Is the Estate Tax Going to Be Repealed?
 
 
The short-term answer is “yes.” The Economic Growth and Tax Relief Reconciliation Act of 2001 made sweeping changes to the federal estate tax and eliminated the tax entirely in 2010.  
 
However, because the tax legislation is scheduled to expire after December 31, 2010, the federal estate tax will return to its original 50 percent maximum rate in 2011 unless Congress acts to make the repeal permanent.  
 
Estate taxes are levied by the federal government and several states on any property that passes from the dead to the living. All estate assets are subject to federal estate taxes.
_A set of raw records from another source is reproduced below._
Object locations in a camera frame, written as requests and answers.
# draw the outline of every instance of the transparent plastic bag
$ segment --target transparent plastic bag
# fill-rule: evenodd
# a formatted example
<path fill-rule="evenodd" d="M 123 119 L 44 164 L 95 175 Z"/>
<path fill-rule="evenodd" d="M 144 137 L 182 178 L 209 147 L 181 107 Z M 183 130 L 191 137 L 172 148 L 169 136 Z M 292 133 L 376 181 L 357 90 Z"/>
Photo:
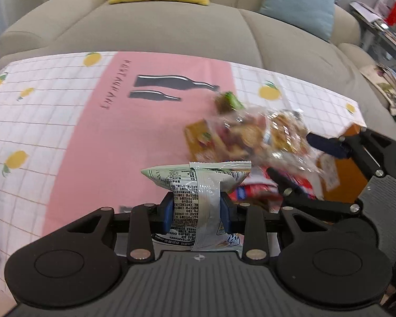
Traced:
<path fill-rule="evenodd" d="M 208 119 L 207 126 L 220 161 L 251 160 L 288 172 L 319 172 L 297 111 L 256 107 Z"/>

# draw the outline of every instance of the sofa
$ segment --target sofa
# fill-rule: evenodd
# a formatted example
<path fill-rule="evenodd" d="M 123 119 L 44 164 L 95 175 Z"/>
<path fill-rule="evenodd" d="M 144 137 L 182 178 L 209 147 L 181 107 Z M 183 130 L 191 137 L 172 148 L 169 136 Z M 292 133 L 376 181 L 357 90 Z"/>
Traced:
<path fill-rule="evenodd" d="M 396 123 L 359 68 L 359 24 L 335 6 L 328 43 L 256 13 L 262 0 L 182 2 L 49 0 L 0 38 L 0 69 L 15 60 L 91 51 L 167 52 L 220 59 L 277 71 L 323 86 L 359 103 L 369 128 L 396 139 Z"/>

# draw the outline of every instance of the metal pin
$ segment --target metal pin
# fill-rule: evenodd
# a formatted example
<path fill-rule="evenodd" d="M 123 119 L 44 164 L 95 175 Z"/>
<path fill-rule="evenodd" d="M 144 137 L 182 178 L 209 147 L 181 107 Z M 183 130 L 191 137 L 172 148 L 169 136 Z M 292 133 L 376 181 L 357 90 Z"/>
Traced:
<path fill-rule="evenodd" d="M 151 256 L 151 252 L 147 249 L 134 249 L 130 252 L 130 257 L 136 260 L 145 260 Z"/>
<path fill-rule="evenodd" d="M 293 191 L 294 190 L 292 188 L 290 188 L 290 187 L 286 188 L 285 191 L 283 192 L 283 196 L 284 197 L 288 197 L 288 196 L 290 196 L 292 194 Z"/>
<path fill-rule="evenodd" d="M 356 213 L 359 211 L 360 207 L 358 204 L 352 204 L 349 209 L 351 210 L 352 213 Z"/>
<path fill-rule="evenodd" d="M 248 250 L 245 255 L 247 256 L 248 259 L 251 259 L 251 260 L 262 260 L 267 257 L 267 253 L 261 249 Z"/>

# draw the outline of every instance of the paper
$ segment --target paper
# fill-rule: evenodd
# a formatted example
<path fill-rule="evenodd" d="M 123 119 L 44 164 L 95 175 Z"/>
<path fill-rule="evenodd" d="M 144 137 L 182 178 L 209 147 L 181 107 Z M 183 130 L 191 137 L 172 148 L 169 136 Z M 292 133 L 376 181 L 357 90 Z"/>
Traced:
<path fill-rule="evenodd" d="M 361 6 L 358 2 L 351 2 L 351 6 L 369 23 L 381 19 L 380 16 Z"/>
However, the applicable credit shelters a portion of an estate from federal estate taxes.  
 
The following table illustrates changes to the applicable credit and the top federal estate tax rate from 2002 through 2011.
 
 
Year
Applicable Credit
Top Estate Tax Rate
2002
$1 million
50%
2003
$1 million
49%
2004
$1.5 million
48%
2005
$1.5 million
47%
2006
$2 million
46%
2007
$2 million
45%
2008
$2 million
45%
2009
$3.5 million
45%
2010
Tax repealed
0%
2011
$1 million
50%
 

The information in this article is not intended to be tax or legal advice, and it may not be relied on for the purpose of avoiding any federal tax penalties. You are encouraged to seek tax or legal advice from an independent professional advisor.

 
This material was written and prepared by Emerald Publications.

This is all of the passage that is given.